Automation Platform for
Traffic Light & Pedestrian Detection

Increased Annotation Accuracy
0 %
Time-Per-Task
Improvement
0 %

This leading automotive supplier needed to improve the interpretive accuracy of its models when identifying traffic lights and vulnerable road users.

Challenge

Autonomous vehicles deploy a myriad of technology that enables them to interpret the road and respond to it like a human. This leading automotive supplier’s key product was struggling to accurately detect and interpret traffic lights and pedestrians, a fundamental aspect of their autonomous vehicle technology’s navigation ability and safety.

After repeated attempts to scale annotation efficiently and accurately on their in-house annotation platform, this company chose to work with another data services provider to scale their training data needs. As costs began to mount, it became clear that this annotation provider lacked both the expertise and efficiency to meet the needs of their project. Realizing they needed better tooling and a larger workforce, this company came to iMerit.
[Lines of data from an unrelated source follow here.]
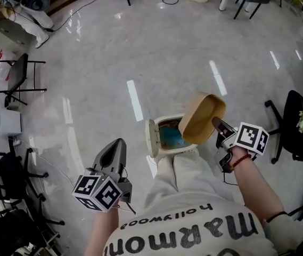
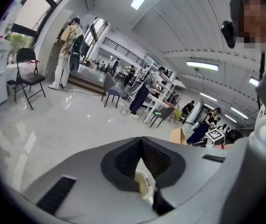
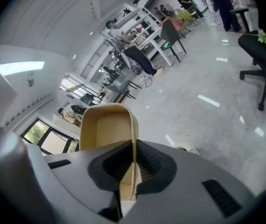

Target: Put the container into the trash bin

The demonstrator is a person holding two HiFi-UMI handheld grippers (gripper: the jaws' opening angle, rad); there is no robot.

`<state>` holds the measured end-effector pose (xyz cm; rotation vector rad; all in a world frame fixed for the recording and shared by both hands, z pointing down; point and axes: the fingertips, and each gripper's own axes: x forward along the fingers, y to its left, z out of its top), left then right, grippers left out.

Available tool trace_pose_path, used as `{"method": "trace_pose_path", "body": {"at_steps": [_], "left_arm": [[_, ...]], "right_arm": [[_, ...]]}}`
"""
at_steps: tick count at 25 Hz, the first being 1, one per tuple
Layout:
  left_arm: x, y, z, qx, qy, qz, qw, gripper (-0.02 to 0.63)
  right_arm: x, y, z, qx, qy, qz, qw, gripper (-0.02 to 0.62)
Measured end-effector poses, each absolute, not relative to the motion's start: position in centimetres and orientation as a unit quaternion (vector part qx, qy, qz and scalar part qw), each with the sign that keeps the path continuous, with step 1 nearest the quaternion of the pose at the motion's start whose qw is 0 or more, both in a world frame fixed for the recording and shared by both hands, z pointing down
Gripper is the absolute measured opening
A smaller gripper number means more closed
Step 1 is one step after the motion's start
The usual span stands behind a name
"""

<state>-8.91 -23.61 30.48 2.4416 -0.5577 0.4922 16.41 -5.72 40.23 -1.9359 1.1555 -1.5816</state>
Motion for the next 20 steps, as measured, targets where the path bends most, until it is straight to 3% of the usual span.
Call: {"method": "trace_pose_path", "body": {"at_steps": [9,15,20], "left_arm": [[-8.9,-23.1,35.5,0.908,-0.244,0.170,0.294,0.000],[-8.6,-20.9,39.4,0.891,-0.251,0.181,0.332,-0.002],[-9.3,-19.4,42.4,0.869,-0.280,0.169,0.371,-0.002]], "right_arm": [[16.1,-7.0,48.8,-0.702,0.382,-0.586,0.136,0.015],[15.2,-7.4,55.0,-0.679,0.392,-0.615,0.080,0.015],[15.3,-8.8,58.0,-0.688,0.443,-0.575,0.015,0.014]]}}
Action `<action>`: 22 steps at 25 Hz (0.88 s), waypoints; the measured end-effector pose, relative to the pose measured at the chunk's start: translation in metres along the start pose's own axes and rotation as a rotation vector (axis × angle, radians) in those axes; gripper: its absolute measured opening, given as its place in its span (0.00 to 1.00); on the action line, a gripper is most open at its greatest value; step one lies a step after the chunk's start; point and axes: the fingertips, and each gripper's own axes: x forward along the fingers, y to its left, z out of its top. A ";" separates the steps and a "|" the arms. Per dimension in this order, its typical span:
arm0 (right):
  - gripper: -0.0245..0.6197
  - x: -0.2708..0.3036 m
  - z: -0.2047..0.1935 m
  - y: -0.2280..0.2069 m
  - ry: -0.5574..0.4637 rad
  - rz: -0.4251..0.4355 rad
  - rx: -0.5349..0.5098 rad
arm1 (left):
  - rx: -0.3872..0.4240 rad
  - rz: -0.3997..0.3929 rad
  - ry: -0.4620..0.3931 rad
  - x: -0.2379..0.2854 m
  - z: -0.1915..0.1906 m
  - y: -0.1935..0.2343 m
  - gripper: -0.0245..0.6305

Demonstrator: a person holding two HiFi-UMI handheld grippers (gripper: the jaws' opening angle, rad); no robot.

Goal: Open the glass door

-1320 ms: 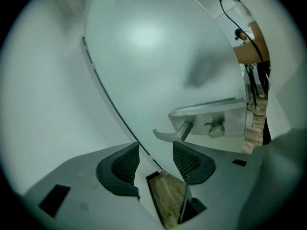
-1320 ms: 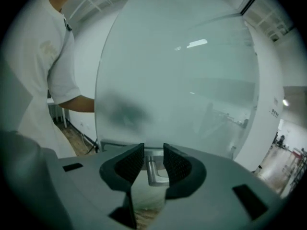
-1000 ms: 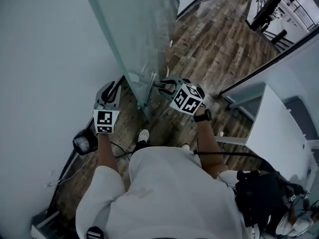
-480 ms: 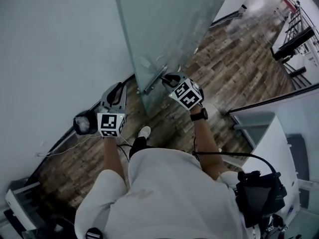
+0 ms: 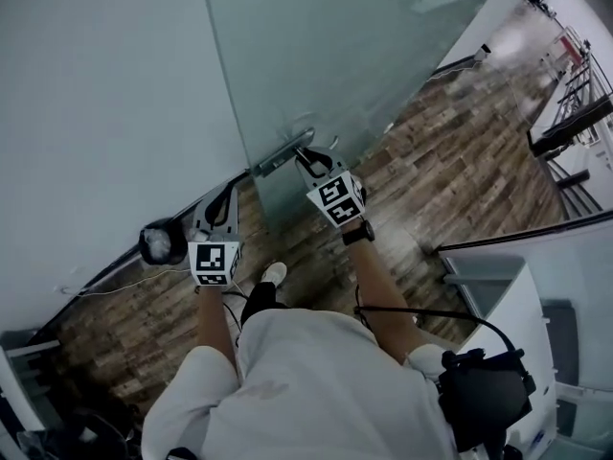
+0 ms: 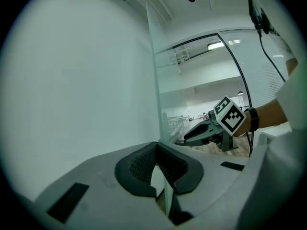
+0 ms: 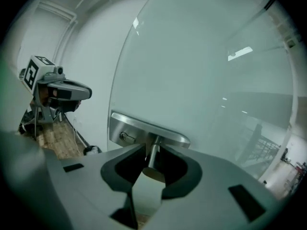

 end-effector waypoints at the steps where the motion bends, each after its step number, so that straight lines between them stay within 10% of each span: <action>1: 0.18 0.007 0.006 0.000 -0.002 -0.011 -0.001 | -0.008 0.007 0.003 0.000 -0.001 0.004 0.04; 22: 0.18 0.152 0.080 -0.046 0.020 -0.116 0.146 | -0.080 -0.062 0.083 0.034 -0.042 0.075 0.04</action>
“We just weren’t getting the results we needed to make this project work. Engagements with other vendors were only complicating things. ”

Solution

To improve traffic light detection, iMerit experts began by addressing a complex array of classification requirements by leveraging Ango, iMerit’s end-to-end automation platform for AI data pipelines. iMerit identified 27 unique classification requirements including traffic bulb counts, traffic light size, and other characteristics that were unique to the region their model was being deployed.

Recognizing a need for customization, iMerit experts adeptly tailored Ango’s functionalities to accommodate these classifications while introducing advanced versioning and auditing capabilities. From there, annotators focused on enhancing this company’s internal point cloud tool by integrating segmentation and cuboid annotation functionalities seamlessly.

This development included implementation of cuboid directionality, which enabled exportation of key data points into their system. iMerit employed polyline annotation to further enable road boundary detection. After completing these steps, iMerit exported the data into a custom format.

“iMerit had the tooling and the workforce all in-house. It was easy to navigate and scale.”

Result

After implementing the new data into their training datasets, traffic light and vulnerable road user detection improved. For the traffic light detection workflow, iMerit’s customized approach not only accommodated diverse classifications but also enhanced data reliability through advanced versioning and auditing capabilities. This ensured that annotations met stringent industry standards including the TISAX certification.

Compared to the previous vendor, iMerit displayed a 40% increase in annotation accuracy coupled with a 50% reduction in time-per-task when compared to previous workflows, thus enabling this company to scale their project like never before. Today, iMerit continues collaborating with this leading automotive supplier to create cutting-edge automotive technologies.